How do I define success?  Win the World Series (while nicely dressed.)

It took me about an hour last night to remember what happened between the Braves doubleheader and the Phillies series.  Oh yeah, a three game series against the Brewers.  The one in which Pete Alonso got jammed but he’s such a giant that the ball happened to barely make it to the smallest part of the park and a legend was made.   It wasn’t exactly Carlton Fisk.

I believe it was Anthony S (@RealMetman) on twitter who last week used the word “gimmick.”  The 2024 Mets were a gimmick team.   Sure we made weiner jokes, and the Grimace was fun, and I’m not sure anyone who isn’t on the Mets actually gave a hoot about OMG but whatever.

It seemed like after August 1st every other team decided to be inept.  No matter who the Mets played, the opponent was unable to play 9 innings of baseball (see the Braves weekend and the Brewers and Phillies series for  good examples).   So the Gimmicks somehow kept going, scaring by on tape and glue and luck, inept opponent bullpens, and Pete Alonso getting jammed.

Then the Mets ran into Ohtani and the Dodgers.

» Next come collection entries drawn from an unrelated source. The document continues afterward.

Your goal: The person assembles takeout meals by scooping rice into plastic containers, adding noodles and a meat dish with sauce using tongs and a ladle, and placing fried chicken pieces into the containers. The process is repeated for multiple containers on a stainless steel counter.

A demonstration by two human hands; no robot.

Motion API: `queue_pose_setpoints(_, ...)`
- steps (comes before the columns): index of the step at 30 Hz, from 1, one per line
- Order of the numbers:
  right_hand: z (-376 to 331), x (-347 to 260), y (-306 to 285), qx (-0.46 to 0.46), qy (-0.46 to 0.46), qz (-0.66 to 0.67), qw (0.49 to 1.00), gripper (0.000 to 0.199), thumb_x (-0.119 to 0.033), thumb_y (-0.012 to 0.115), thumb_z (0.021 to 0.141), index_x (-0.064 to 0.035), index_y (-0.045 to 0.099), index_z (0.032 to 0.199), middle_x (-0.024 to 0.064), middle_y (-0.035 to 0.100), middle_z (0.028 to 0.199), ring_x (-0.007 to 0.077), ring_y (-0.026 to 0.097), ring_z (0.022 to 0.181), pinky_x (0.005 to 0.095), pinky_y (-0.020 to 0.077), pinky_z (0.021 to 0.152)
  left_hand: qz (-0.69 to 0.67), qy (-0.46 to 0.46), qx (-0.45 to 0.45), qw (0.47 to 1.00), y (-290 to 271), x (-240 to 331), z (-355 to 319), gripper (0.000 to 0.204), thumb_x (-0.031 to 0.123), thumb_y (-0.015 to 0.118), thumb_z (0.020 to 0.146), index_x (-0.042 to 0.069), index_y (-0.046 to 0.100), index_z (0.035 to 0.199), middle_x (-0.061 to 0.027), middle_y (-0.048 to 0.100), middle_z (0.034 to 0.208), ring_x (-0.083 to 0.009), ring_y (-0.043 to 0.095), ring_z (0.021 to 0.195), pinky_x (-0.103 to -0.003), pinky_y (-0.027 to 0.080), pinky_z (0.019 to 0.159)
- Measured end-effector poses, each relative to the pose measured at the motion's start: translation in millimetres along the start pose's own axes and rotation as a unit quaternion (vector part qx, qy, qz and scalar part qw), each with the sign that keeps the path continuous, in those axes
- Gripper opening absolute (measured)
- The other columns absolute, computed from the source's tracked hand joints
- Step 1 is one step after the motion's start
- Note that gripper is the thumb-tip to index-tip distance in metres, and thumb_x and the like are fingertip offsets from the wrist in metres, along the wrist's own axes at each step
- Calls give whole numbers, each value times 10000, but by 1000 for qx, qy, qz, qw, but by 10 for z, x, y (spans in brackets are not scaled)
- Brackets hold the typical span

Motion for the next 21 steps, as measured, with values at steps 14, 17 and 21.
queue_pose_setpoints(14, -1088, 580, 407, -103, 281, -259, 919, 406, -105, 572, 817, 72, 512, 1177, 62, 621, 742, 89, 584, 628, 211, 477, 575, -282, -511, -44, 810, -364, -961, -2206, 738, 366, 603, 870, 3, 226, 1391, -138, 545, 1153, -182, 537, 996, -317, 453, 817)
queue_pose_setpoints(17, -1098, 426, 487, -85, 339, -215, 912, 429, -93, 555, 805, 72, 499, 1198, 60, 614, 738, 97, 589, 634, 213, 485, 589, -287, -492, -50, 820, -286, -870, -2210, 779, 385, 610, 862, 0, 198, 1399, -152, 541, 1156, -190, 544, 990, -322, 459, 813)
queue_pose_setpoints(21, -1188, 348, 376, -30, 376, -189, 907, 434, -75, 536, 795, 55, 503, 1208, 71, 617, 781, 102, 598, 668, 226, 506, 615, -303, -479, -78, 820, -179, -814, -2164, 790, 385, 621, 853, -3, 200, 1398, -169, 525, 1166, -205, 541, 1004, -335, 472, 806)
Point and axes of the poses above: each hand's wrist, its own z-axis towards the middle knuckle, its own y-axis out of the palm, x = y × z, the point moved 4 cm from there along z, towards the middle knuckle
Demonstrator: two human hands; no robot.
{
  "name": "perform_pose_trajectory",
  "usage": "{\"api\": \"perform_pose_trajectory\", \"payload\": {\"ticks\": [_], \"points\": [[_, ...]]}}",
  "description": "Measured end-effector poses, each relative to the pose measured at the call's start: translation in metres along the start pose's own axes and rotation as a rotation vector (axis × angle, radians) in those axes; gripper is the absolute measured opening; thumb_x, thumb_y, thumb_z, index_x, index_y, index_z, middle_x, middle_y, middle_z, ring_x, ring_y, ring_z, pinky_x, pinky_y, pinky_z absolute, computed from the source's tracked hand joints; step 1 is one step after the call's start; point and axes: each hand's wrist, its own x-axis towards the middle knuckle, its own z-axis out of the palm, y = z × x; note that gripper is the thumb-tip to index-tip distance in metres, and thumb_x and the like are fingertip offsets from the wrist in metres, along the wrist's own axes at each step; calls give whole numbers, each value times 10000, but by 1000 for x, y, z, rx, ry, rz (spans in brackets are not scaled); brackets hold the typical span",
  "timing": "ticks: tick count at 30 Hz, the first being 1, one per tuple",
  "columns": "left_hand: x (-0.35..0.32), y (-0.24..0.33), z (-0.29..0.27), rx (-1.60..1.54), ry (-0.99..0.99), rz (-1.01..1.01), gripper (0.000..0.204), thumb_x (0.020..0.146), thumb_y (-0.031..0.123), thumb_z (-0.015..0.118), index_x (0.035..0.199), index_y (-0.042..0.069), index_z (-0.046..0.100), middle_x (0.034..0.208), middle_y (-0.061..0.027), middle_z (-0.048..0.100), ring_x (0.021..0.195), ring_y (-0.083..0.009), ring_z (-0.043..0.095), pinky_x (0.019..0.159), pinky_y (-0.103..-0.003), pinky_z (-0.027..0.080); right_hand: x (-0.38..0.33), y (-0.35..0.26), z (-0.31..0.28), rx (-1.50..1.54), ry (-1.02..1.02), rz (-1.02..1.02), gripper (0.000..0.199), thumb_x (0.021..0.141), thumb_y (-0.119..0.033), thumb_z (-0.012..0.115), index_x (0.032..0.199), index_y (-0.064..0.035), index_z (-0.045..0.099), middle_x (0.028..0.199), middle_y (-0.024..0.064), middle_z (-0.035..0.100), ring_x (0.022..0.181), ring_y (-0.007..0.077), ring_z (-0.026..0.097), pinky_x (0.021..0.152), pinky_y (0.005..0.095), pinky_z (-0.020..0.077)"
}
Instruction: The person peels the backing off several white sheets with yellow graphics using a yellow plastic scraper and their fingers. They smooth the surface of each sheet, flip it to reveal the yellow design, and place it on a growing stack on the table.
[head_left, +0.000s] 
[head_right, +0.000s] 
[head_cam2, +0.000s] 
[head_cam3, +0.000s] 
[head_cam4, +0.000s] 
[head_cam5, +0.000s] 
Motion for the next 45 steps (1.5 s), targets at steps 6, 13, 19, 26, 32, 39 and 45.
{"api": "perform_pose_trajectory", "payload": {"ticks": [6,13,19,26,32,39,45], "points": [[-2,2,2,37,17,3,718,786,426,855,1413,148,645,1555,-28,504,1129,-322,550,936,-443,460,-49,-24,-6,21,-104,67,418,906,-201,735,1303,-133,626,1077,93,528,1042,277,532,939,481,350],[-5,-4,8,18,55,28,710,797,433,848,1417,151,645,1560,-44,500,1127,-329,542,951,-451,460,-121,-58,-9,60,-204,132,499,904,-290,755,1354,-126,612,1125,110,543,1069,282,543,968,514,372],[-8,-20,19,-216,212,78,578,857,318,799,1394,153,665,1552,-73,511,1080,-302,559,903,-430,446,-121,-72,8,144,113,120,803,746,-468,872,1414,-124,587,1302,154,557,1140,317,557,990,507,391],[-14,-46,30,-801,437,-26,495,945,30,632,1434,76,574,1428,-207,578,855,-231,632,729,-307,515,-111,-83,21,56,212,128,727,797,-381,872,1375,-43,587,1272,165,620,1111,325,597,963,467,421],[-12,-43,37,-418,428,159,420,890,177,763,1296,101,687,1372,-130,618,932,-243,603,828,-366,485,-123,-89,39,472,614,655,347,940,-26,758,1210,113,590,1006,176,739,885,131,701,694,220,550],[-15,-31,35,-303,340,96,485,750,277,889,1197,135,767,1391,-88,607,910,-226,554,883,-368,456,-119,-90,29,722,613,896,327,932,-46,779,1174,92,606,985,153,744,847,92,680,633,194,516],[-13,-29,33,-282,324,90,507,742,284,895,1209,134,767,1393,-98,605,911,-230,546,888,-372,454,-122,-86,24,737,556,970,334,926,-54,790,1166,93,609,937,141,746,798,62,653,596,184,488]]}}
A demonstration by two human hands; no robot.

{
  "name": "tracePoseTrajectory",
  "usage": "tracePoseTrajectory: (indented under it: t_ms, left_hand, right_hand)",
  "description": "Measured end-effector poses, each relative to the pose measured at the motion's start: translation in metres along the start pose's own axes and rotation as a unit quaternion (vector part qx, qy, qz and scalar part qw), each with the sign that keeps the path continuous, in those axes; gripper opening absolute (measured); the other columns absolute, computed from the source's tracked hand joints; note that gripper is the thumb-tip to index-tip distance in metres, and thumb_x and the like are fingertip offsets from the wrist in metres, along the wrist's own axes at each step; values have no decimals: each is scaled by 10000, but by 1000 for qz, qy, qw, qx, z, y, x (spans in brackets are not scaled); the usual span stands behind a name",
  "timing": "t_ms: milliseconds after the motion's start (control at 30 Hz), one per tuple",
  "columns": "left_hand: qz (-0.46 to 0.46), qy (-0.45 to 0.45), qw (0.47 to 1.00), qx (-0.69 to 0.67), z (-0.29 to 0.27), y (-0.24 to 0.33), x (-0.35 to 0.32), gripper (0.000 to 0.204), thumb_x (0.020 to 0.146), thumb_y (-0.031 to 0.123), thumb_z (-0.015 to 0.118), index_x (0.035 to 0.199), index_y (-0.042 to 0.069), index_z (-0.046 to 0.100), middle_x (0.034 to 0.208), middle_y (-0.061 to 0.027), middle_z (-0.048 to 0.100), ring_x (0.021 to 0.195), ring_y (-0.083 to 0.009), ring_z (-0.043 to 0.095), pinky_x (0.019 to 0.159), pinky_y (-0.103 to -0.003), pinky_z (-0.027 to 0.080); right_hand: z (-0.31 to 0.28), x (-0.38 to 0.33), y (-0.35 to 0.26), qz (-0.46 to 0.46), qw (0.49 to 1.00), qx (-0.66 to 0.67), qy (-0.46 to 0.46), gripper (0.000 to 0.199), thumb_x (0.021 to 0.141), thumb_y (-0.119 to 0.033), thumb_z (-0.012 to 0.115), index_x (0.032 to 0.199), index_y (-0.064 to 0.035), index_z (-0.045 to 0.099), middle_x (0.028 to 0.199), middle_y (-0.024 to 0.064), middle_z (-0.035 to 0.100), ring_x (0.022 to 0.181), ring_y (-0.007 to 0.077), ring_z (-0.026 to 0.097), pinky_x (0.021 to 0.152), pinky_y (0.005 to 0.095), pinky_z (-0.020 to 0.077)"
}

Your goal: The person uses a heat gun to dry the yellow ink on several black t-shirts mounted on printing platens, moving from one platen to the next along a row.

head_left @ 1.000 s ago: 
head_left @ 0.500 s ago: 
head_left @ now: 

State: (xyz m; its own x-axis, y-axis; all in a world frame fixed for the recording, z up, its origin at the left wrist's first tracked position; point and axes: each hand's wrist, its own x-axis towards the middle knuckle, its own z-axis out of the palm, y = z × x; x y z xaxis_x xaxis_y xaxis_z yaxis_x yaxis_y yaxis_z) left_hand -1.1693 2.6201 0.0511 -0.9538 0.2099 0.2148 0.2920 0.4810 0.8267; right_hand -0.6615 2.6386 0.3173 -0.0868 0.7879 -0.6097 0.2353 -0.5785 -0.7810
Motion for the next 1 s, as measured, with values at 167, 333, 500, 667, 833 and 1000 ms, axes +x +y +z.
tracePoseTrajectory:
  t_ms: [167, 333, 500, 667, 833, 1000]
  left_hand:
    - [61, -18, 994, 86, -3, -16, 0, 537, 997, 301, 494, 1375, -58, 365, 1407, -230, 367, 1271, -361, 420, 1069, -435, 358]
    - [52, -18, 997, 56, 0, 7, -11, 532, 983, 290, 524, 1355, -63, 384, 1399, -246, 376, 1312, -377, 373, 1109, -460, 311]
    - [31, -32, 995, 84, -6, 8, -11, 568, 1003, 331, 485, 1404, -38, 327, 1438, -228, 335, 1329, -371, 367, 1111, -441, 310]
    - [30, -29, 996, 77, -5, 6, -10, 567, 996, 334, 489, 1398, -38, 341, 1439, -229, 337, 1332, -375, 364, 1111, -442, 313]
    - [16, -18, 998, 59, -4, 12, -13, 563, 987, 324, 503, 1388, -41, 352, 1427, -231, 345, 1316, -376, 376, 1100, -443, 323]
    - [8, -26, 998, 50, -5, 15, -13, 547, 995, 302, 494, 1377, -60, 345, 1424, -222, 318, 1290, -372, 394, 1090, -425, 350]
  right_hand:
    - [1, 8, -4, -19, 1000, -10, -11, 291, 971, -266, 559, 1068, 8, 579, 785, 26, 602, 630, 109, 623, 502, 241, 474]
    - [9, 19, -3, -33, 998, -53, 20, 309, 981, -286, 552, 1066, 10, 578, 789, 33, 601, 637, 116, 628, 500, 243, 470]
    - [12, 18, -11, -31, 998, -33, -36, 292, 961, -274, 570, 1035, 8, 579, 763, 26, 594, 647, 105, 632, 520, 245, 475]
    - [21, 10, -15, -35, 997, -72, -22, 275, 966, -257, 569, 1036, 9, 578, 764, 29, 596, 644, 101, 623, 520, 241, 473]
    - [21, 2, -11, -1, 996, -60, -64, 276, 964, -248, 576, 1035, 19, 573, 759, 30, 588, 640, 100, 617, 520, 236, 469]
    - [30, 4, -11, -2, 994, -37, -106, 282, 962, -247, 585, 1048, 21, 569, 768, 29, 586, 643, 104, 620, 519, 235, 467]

The whole point of having Steve Cohen was to sign the premier Free Agents, wasn’t it?   We weren’t supposed to play Moneyball while David Stearns looks smug.

Did the Mets win the World Series?  No.   It’s another failed season.    This list is getting long.

1987, 1988, 1989, 1990, 1991, 1992, 1993, 1994*, 1995, 1996, 1997, 1998, 1999, 2000, 2001, 2002, 2003, 2004, 2005, 2006, 2007, 2008, 2009, 2010, 2011, 2012, 2013, 2014, 2015, 2016, 2017, 2018, 2019, 2020, 2021, 2022, 2023, 2024.

Oh, and just to kick you in the shins Steve –  Brand Y across town, they are in the World Series.

 

Take #1: The Mets had a good season

Somewhere along the way, everyone forgot that this year was part of The Secret Rebuild.   Second Choice Manager Carlos Mendoza who looked like he might not make it to May 1st, might as well be named Manager For Life now (players like him, and he can handle the media, and the results were there.).

While I have made it no secret that I did not like some of the humans who were the 2024 Mets, I am happy for those of you who had a great summer.  These are definitely not MY Mets, but they are somebody’s Mets, and I really hope you enjoyed the ride.  You got to enjoy three weeks of October baseball, which even in the era of 40% of teams making the playoffs is kinda rare here in Queens.

Take it in, enjoy the moment.  Celebrate the great unexpected ride you got to take.   I have preached to my children (really) to always enjoy the good moments, as you never know what life will bring.